Member of the New Zealand Parliament for Sydenham
- In office 1886–1890
- Preceded by: William White

Member of the New Zealand Parliament for City of Christchurch
- In office 1890–1893 Serving with William Pember Reeves, Westby Perceval (1890 – 91) and Ebenezer Sandford (1891 – 1893)
- Succeeded by: William Whitehouse Collins

Personal details
- Born: 1835 London, England
- Died: 26 August 1919 (aged 85) Wellington, New Zealand
- Spouse: Laura Augusta Gray ​ ​(m. 1887; died 1903)​

= Richard Molesworth Taylor =

New Zealand politician (1835–1919)

Richard Molesworth Taylor (1835 – 26 August 1919), also known as Sydenham Taylor, was a three-term New Zealand Member of Parliament. Born in London in 1835, he moved to Auckland on the Heather Bell in 1846. He travelled to Victoria in 1851, and later to New South Wales and participated in the gold rush before returning to Auckland in 1857. There he briefly joined the militia, serving in the New Zealand Wars, before becoming a government contractor. In 1869 he moved to Canterbury, working as a general contractor until becoming a Member of Parliament in 1886.

==Member of Parliament==

William White resigned his Sydenham seat in Parliament in March 1886 on medical advice. Taylor successfully contested the subsequent by-election on 12 May, gaining 438 votes against John Lee Scott (418), Samuel Paull Andrews (230) and S. G. Jolly (2).

At the 1887 general election, Taylor contested the electorate against John Crewes. They received 766 and 392 votes respectively, so Taylor entered the 10th New Zealand Parliament.

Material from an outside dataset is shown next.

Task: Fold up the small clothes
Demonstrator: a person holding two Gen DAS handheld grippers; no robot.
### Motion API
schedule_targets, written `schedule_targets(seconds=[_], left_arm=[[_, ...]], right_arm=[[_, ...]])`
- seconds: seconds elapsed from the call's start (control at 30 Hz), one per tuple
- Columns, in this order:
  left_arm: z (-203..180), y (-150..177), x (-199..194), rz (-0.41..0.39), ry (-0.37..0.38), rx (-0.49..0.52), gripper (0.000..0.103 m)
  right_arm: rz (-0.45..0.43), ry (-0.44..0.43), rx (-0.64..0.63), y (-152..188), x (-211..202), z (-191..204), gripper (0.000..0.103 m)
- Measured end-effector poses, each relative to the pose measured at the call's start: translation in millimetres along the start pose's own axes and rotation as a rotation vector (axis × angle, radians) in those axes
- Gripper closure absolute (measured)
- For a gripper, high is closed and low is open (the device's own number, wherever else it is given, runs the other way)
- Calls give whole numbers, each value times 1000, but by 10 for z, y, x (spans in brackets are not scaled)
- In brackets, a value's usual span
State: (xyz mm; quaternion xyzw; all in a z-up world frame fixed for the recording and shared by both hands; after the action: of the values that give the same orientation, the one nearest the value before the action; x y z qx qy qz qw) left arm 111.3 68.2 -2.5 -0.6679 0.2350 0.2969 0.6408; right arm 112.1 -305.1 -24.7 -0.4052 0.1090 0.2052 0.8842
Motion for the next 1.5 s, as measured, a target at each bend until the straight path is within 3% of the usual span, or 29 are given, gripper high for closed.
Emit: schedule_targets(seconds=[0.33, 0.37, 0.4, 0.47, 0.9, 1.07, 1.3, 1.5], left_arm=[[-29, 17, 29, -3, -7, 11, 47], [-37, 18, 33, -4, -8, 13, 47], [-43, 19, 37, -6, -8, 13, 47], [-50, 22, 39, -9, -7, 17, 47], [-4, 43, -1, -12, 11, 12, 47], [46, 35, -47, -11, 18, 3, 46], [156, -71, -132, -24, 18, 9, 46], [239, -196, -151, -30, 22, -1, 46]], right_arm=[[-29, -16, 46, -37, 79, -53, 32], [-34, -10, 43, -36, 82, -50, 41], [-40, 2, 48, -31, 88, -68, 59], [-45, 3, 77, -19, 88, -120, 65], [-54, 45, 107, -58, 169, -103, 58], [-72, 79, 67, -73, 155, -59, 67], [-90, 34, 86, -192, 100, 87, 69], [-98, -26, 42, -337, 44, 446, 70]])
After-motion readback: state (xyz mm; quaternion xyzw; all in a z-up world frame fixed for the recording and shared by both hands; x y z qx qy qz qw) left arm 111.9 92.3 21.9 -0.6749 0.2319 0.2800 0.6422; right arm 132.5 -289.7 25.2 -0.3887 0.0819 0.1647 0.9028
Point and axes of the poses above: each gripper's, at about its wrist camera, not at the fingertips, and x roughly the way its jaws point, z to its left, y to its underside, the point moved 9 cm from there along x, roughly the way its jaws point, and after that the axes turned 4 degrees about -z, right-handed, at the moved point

The Sydenham electorate was abolished in 1890 so Taylor contested the City of Christchurch electorate instead, winning the third highest number of votes in the three-member electorate. He unsuccessfully contested the 1893 and 1896 general elections, and the 1896 by-election.

New Zealand Parliament
| Years | Term | Electorate |  | Party |  |
|---|---|---|---|---|---|
| 1886–1887 | 9th | Sydenham |  |  | Independent |
| 1887–1890 | 10th | Sydenham |  |  | Independent |
| 1890–1893 | 11th | Christchurch |  |  | Independent |

==Private life==
Taylor was married in 1887 to Laura Augusta Gray (born ca. 1832), a daughter of S. F. Gray of London. She died on 21 December 1903 at their home in Waltham Road, Sydenham, aged 69.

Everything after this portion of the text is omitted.